Among the lines below, copy each one in which "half" appears.
+===+
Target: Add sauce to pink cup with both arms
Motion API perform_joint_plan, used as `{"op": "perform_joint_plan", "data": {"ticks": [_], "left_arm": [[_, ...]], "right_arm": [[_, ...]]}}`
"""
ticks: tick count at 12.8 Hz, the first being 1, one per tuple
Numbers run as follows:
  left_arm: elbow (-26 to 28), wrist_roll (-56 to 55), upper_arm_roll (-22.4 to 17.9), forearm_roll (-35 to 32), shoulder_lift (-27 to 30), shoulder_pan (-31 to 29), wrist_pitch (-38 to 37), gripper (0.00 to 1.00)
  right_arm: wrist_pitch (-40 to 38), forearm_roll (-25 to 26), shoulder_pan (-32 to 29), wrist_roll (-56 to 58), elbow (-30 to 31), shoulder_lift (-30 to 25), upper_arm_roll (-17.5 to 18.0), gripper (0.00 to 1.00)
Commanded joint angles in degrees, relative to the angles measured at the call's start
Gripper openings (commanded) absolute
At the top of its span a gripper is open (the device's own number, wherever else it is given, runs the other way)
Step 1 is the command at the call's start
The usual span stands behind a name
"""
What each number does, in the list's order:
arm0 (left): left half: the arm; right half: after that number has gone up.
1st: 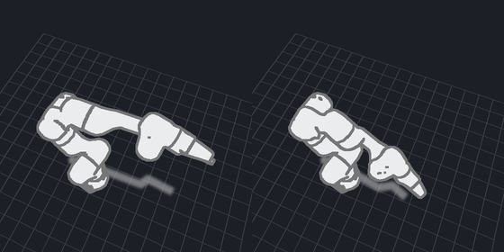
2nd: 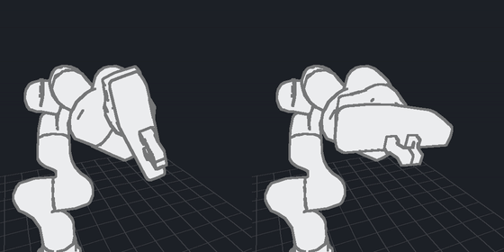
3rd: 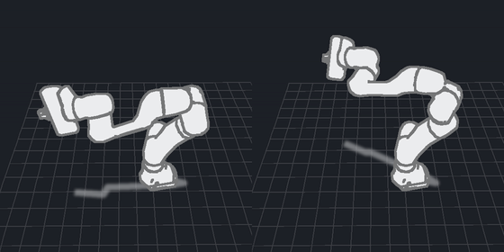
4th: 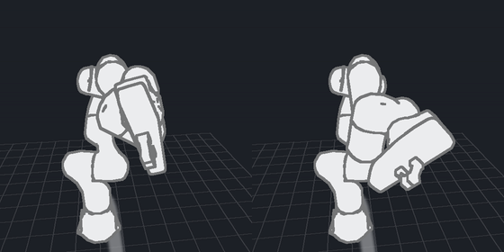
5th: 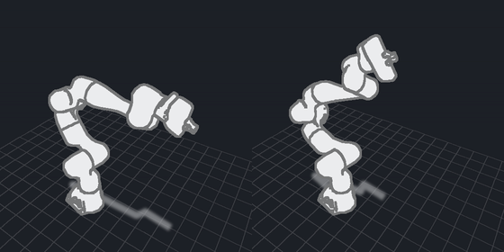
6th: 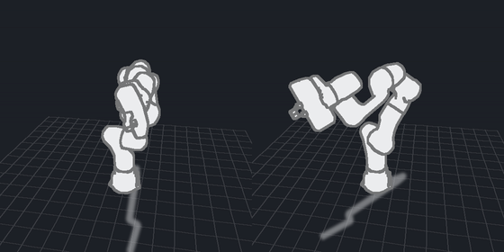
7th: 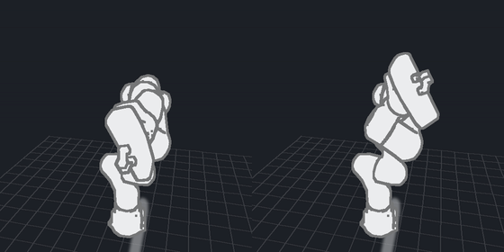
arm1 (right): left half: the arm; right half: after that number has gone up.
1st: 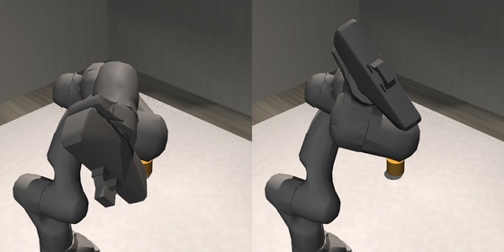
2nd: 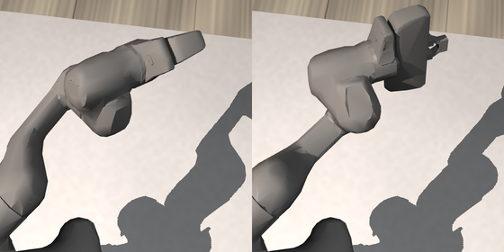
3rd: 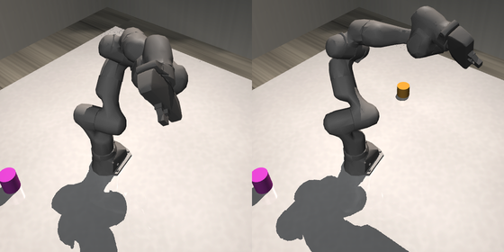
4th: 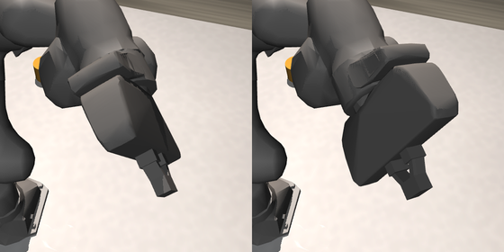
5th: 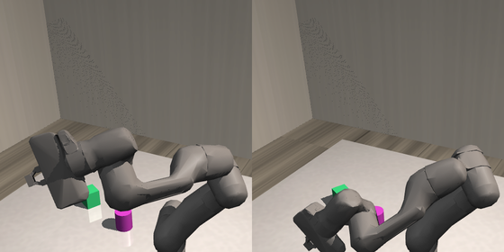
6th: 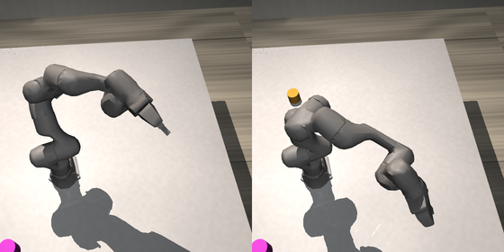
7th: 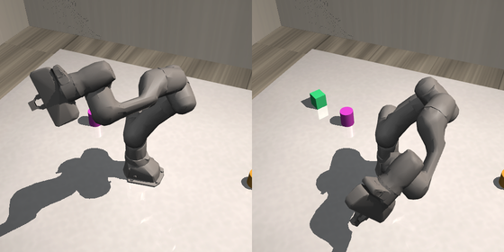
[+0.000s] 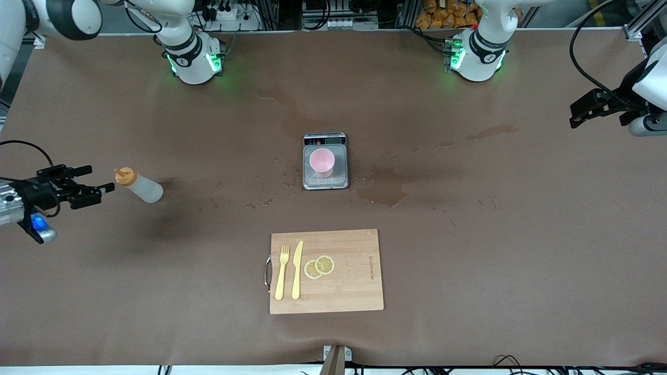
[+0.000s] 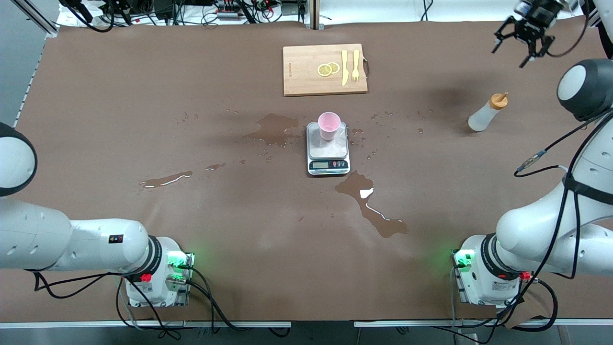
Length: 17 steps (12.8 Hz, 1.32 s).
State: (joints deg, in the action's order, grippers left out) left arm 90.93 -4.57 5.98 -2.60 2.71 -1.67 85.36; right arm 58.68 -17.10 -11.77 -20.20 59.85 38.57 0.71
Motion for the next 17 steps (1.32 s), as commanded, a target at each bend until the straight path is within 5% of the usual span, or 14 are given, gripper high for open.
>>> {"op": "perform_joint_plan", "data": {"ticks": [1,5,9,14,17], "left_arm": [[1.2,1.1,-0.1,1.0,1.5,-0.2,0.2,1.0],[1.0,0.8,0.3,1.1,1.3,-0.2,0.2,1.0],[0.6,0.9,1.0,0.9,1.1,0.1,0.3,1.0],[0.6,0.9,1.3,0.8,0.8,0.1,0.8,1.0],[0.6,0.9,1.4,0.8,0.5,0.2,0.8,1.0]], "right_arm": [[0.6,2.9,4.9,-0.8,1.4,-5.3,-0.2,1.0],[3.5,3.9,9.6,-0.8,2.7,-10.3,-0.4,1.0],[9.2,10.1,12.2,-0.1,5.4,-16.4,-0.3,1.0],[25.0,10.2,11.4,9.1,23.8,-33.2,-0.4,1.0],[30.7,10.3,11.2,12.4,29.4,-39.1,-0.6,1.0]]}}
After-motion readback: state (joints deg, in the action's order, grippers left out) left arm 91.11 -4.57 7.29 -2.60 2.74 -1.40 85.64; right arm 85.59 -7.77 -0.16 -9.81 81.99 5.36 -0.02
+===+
**Task output:**
arm0 (left): left half: the arm; right half: after that number has gone up.
arm1 (right): left half: the arm; right half: after that number has gone up.

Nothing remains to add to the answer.